Build those pieces with traditional joinery and repairable glues so they can be repaired economically....because some day they are gonna need it.

It may not matter to you....but it probably will to a Granddaughter some day when somebody like me tells her it's a "time and materials" job because of the uncertainty of dismantling those epoxied joints or recutting all those failed Titebond joints.

William Lai
01-30-2005, 3:10 PM
Thanks Mark on the explanation on the mechanical aspect of dowel construction due to stress. I can visualize the repeated cycle of weight on/off causing the dowels to graudally loosen on top and bottom, etc. In fact I'm sure I've seen it first hand.

One question though: Can you clarify what is meant by "Frame joinery", and is it only on chairs that you experience the above structural failure of dowels?

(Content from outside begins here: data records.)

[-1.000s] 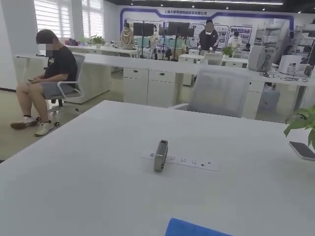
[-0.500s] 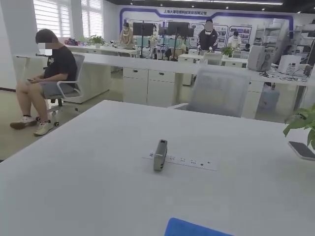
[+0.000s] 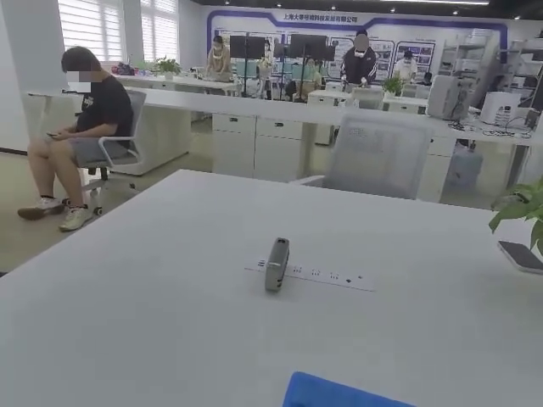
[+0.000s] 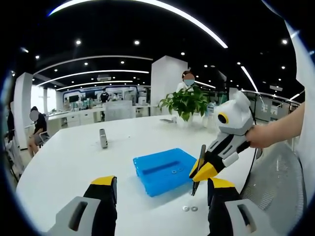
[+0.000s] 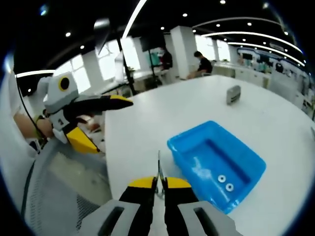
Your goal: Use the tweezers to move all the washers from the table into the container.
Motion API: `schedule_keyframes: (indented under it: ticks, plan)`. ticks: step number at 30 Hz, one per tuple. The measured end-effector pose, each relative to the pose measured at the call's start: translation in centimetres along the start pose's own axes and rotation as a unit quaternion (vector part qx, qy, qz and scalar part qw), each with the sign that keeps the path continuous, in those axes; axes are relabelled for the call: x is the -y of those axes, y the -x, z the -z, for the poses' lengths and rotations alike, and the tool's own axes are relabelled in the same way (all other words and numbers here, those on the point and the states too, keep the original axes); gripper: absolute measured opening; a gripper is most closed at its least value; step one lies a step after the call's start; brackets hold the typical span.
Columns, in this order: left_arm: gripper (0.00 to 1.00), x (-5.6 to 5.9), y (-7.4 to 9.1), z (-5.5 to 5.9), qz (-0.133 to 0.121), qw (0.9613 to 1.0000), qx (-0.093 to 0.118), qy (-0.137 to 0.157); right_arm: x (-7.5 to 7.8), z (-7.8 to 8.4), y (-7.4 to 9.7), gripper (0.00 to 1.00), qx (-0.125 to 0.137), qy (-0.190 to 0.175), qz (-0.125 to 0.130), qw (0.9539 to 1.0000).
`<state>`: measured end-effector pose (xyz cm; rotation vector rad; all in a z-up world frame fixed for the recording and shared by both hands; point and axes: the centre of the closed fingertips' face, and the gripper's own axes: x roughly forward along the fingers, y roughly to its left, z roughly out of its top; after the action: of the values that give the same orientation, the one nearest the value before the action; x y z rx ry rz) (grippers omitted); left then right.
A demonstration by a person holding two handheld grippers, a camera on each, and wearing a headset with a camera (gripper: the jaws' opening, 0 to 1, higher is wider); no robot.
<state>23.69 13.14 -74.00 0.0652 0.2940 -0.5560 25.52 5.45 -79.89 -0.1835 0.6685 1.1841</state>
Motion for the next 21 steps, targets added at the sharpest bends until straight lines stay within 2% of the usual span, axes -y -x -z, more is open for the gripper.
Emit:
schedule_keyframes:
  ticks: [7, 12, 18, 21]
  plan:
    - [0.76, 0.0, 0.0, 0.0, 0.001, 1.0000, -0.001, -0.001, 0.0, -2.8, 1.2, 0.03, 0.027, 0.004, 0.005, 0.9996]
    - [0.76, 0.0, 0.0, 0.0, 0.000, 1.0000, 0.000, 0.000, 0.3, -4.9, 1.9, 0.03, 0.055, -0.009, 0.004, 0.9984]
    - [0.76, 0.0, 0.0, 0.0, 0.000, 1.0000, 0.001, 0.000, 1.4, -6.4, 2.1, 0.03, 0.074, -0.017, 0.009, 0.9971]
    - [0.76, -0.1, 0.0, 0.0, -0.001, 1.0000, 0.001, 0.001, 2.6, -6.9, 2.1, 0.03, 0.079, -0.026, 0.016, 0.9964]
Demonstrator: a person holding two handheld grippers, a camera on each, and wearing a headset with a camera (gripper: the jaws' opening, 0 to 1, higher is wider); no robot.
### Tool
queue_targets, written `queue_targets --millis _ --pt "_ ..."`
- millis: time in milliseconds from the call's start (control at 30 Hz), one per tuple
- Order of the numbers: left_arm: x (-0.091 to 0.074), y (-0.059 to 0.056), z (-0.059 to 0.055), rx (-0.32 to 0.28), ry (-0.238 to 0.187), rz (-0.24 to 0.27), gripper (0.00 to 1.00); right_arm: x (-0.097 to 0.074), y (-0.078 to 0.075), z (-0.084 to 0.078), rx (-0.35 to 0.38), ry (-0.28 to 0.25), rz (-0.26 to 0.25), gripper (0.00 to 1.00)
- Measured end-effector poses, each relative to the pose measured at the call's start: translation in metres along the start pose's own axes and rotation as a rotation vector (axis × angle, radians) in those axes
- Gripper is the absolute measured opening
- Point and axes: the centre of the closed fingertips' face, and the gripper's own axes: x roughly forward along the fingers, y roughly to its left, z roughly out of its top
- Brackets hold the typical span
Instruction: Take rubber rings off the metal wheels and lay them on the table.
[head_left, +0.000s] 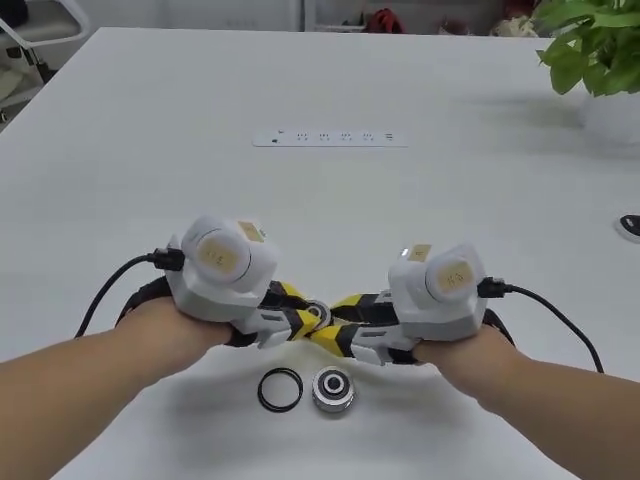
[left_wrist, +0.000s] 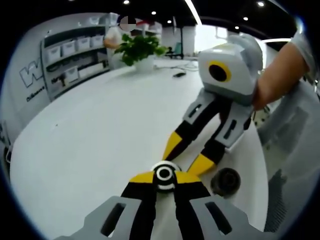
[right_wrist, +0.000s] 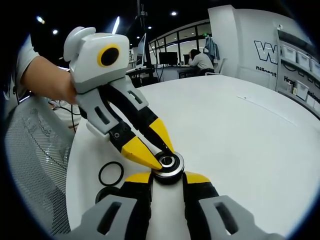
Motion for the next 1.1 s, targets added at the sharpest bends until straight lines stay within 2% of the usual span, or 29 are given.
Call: queue_targets --millis 633,733,800,933,1100 --pt "-0.0003 -0.0009 0.0005 -0.003 -0.001 0.003 0.14 -0.0047 -0.0008 -0.0026 0.048 -0.008 0.009 0.16" --pt "-0.0004 -0.0010 0.0006 -0.001 -0.001 0.002 0.14 -0.0063 -0.0030 -0.0063 0.056 0.003 0.009 0.11" --pt "-0.0003 -0.0007 0.0006 0.000 -0.001 0.003 0.14 -0.0067 -0.0038 -0.0064 0.099 -0.006 0.017 0.08" --pt "-0.0002 -0.0005 0.0007 0.000 -0.003 0.004 0.13 -0.0071 -0.0063 -0.0073 0.111 -0.006 0.012 0.01" --pt "-0.0002 -0.0010 0.0003 0.006 -0.004 0.009 0.13 -0.0074 -0.0067 -0.0072 0.156 -0.017 0.016 0.01"
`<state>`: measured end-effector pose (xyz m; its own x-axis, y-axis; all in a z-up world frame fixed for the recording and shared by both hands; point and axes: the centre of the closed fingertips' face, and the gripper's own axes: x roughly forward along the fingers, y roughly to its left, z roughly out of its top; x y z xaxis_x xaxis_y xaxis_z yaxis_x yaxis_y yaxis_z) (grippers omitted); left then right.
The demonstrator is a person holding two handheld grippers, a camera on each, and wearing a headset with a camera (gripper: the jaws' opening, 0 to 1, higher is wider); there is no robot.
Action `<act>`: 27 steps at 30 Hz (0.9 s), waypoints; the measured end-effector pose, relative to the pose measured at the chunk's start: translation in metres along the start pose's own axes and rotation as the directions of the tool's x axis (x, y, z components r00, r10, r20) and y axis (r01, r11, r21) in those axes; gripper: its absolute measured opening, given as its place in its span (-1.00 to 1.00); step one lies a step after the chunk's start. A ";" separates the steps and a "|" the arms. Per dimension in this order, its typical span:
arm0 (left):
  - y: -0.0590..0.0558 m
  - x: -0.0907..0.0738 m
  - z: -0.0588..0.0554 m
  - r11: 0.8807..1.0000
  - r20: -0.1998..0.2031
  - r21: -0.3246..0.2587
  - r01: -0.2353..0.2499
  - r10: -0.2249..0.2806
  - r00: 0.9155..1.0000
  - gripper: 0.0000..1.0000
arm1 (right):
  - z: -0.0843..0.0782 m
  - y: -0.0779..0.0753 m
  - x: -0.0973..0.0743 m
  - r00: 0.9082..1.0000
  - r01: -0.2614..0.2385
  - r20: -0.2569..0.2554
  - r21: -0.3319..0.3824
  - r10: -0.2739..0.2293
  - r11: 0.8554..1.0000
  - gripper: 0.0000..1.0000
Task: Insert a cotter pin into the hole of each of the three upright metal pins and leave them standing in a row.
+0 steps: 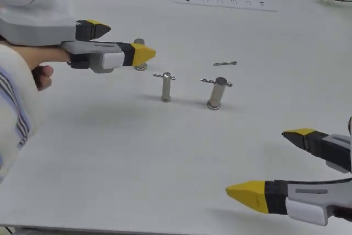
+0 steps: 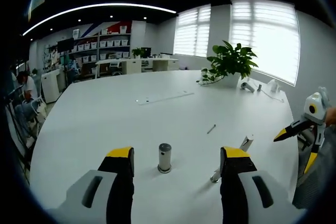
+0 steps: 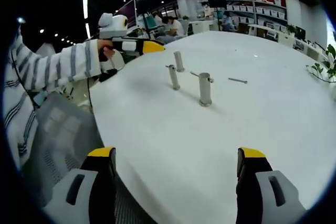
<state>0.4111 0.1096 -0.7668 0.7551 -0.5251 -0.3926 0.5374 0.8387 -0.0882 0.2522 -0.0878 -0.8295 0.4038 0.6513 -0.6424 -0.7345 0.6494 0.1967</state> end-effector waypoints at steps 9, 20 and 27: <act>0.009 0.016 -0.011 0.998 -0.054 0.050 -0.039 0.042 0.998 0.04 | -0.002 -0.004 -0.004 1.000 0.021 -0.004 -0.003 -0.021 1.000 0.91; 0.014 0.042 -0.030 0.992 -0.120 0.116 -0.051 0.065 0.991 -0.31 | -0.005 -0.008 -0.013 0.999 0.046 0.002 0.015 -0.046 0.999 0.89; 0.021 0.051 -0.035 0.990 -0.127 0.117 -0.083 0.097 0.987 -0.55 | -0.004 -0.010 -0.015 0.998 0.056 0.009 0.024 -0.056 0.998 0.88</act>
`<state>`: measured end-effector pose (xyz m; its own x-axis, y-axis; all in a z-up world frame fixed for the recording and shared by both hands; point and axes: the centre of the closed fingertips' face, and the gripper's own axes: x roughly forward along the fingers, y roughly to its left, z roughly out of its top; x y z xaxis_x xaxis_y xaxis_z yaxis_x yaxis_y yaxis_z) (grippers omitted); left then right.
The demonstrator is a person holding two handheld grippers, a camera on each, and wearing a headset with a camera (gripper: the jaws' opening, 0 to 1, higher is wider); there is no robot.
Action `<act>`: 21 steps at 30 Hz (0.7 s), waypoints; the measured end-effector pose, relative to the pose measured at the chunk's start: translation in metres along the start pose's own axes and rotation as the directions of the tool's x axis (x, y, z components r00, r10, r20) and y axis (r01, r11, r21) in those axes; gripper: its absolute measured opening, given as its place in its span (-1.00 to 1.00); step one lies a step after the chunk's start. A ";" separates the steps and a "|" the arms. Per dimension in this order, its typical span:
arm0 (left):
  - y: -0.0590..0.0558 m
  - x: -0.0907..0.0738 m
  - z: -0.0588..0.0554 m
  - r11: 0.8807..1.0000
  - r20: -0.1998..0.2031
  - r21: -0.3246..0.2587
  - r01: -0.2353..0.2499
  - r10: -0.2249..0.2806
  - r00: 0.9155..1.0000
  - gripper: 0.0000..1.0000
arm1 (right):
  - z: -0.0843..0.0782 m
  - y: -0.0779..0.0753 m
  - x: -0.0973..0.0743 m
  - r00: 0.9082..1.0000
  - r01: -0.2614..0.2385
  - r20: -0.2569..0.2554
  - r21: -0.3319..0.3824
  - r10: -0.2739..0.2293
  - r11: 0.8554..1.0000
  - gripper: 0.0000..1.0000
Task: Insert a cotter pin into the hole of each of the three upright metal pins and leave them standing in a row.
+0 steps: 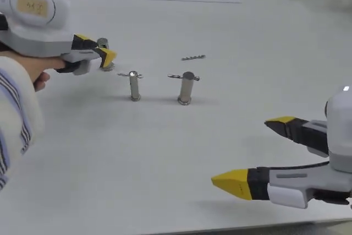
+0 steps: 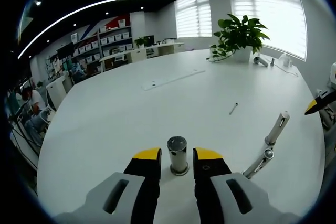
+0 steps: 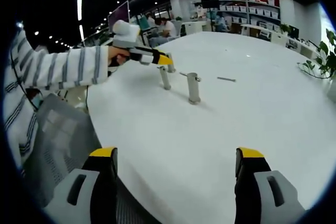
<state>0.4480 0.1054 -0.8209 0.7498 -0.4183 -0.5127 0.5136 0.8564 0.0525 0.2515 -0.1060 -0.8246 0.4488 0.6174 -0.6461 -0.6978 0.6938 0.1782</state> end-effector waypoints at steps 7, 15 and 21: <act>0.006 0.002 -0.007 0.999 -0.024 -0.006 -0.041 0.041 0.999 -0.65 | 0.002 -0.002 -0.002 1.000 0.009 0.012 0.010 -0.009 1.000 0.87; 0.004 0.009 -0.003 0.999 -0.021 0.002 -0.046 0.047 0.999 -0.75 | 0.002 -0.003 -0.005 1.000 0.016 0.025 0.025 -0.017 1.000 0.85; 0.008 0.011 -0.004 0.999 -0.041 0.001 -0.048 0.048 0.998 -0.75 | 0.004 -0.003 -0.007 0.999 0.013 0.043 0.035 -0.014 0.999 0.84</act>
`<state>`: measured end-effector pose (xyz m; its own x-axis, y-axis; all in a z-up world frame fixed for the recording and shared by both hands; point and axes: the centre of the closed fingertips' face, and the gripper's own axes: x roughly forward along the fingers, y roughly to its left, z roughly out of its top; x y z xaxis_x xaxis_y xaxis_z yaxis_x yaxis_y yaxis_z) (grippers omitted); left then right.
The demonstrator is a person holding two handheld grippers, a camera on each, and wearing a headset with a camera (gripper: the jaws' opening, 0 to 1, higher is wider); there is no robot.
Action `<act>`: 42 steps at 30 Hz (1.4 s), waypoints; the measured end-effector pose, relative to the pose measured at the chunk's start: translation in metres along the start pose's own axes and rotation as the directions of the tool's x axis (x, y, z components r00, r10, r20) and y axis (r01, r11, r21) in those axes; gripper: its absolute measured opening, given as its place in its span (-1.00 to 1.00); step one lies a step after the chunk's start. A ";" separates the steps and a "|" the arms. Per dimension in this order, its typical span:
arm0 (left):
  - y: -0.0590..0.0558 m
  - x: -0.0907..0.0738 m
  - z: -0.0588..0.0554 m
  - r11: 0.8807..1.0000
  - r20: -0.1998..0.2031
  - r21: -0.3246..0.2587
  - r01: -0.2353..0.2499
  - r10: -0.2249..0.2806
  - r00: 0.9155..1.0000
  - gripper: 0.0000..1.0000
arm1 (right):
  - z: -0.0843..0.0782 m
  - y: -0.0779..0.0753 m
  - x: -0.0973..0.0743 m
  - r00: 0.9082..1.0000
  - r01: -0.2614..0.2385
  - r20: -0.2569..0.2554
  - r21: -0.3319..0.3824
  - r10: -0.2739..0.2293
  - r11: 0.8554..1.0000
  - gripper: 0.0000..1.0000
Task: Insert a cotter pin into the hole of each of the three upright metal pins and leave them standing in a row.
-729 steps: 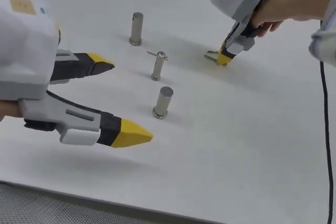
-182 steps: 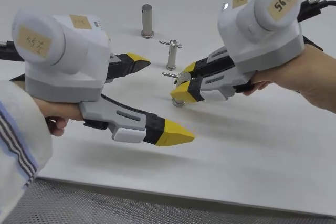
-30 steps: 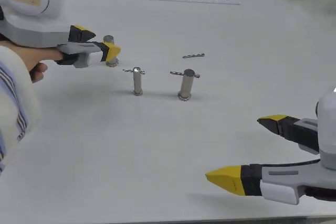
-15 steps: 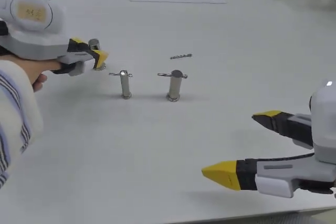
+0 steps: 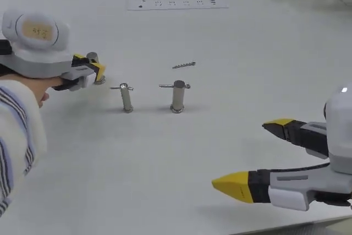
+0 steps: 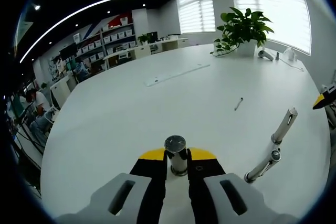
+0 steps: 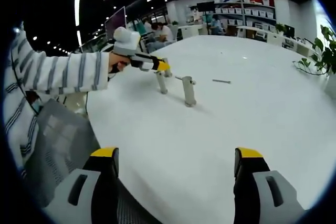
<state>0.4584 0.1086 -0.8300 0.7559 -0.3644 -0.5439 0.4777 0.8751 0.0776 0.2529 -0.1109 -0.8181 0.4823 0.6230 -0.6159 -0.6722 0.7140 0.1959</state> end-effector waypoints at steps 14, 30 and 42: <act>0.003 0.001 -0.002 0.996 -0.010 -0.092 0.000 -0.001 1.000 -0.78 | 0.002 -0.002 -0.003 1.000 -0.004 0.014 0.007 0.004 1.000 0.78; 0.020 -0.022 0.012 0.988 -0.024 -0.156 -0.001 -0.003 1.000 -0.79 | 0.008 -0.010 -0.010 0.999 -0.002 0.044 0.018 0.001 1.000 0.76; 0.007 -0.066 0.017 0.991 0.015 -0.129 0.031 -0.029 0.999 -0.79 | 0.012 -0.013 -0.010 0.998 0.003 0.061 0.010 -0.003 1.000 0.76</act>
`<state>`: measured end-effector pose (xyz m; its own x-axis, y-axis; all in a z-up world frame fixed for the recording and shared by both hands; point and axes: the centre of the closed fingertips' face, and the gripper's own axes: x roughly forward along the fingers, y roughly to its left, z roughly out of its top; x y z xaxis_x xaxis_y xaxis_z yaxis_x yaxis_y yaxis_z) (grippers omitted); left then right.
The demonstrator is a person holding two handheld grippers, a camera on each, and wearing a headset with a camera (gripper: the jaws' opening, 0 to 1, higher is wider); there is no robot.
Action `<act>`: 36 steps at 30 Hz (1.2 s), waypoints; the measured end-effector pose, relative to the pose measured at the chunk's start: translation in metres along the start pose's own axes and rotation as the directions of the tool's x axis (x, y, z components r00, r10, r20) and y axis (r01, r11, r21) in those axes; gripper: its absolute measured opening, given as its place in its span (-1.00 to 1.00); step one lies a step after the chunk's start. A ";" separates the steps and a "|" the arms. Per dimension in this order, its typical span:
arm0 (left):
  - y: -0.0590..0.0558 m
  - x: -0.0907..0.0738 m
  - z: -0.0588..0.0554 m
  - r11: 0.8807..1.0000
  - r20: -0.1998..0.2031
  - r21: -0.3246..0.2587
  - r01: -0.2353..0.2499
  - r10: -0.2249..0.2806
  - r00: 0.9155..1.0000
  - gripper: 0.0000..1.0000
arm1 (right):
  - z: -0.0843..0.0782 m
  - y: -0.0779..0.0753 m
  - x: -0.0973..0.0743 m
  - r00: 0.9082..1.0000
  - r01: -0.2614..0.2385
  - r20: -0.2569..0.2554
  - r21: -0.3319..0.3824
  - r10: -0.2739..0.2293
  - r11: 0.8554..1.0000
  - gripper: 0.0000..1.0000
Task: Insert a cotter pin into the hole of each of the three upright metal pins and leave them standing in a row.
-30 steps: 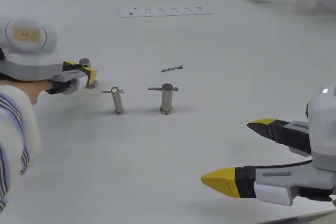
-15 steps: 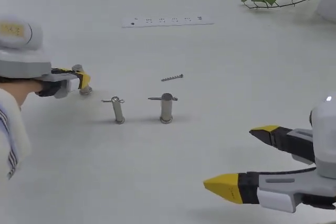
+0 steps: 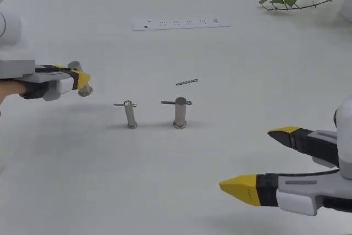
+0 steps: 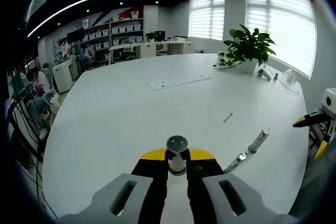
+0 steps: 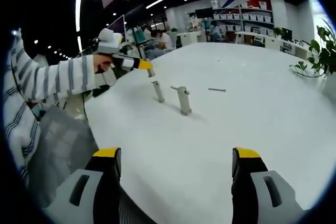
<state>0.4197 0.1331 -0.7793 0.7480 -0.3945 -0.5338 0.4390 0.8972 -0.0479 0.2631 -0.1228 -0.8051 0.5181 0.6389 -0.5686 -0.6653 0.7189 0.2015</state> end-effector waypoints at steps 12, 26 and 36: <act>-0.027 -0.038 -0.010 0.995 0.001 0.070 0.064 -0.064 0.998 -0.79 | -0.002 0.001 0.000 1.000 -0.008 0.009 0.018 0.008 1.000 0.74; -0.081 -0.052 -0.027 0.969 -0.010 0.133 0.208 -0.209 0.978 -0.79 | -0.005 0.001 -0.002 1.000 0.003 0.001 0.013 -0.003 1.000 0.73; -0.127 -0.043 -0.035 0.926 -0.049 0.188 0.327 -0.324 0.945 -0.79 | -0.006 0.001 -0.002 1.000 0.008 -0.006 0.009 -0.008 1.000 0.73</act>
<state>0.3141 0.0427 -0.7797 0.5400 -0.6535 -0.5304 0.7447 0.6646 -0.0607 0.2582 -0.1256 -0.8089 0.5200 0.6318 -0.5749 -0.6566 0.7261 0.2041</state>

And just to finish off your thought: In cabinet construction, the forces are less due to the smaller weight involved, and the weight being more static in nature, and also less angular. What forces they experience are almost all shear forces, say in a hanging wall cabinet top and side joint. And in this case, all dowels are sharing the stress at the same time. Is that correct?

Mark Singer
01-30-2005, 3:41 PM
William,

This is a very big subject and I will try to keep it simple. I will recommend to you and others, because these questions seem to always arise, Tage Frid Teaches Woodworking. It is a great resource and chosing the correct joint is one key to sucess as a woodworker.
Frame Joinery is where slender elements such as aprons, legs , stretchers are joined. This is different than carcass joinery, drawers or other elements. The slender elements are intended to transfer shear, bending, , tension and compression forces. In carcass joinery the elements are broad and there is a large surface to transfer forces. There is also "redundancy", meaning other elements within the cabinet help, if there is stress. The back for eample is a large shear element...it resists tortinal forces...so do other compnents such as partions, shelves...they work as a team.
In a table or chair the frame is subjected to dynamic forces where instead of redudancy , other elements can introduce forces which must be taken by a particular joint. Most frame joinery is based on some variation onf a M&T joint.

In a cabinet the sides with dowels or other joints and the back share the vertical loads...Here I am mostly concerned in stability so doors and drawers will fit well over time and through the seasons, without needing adjustment

William Lai
01-30-2005, 3:54 PM
Thanks again Mark, for the explanation as well as the reference. I'll definitely add it to my reading list.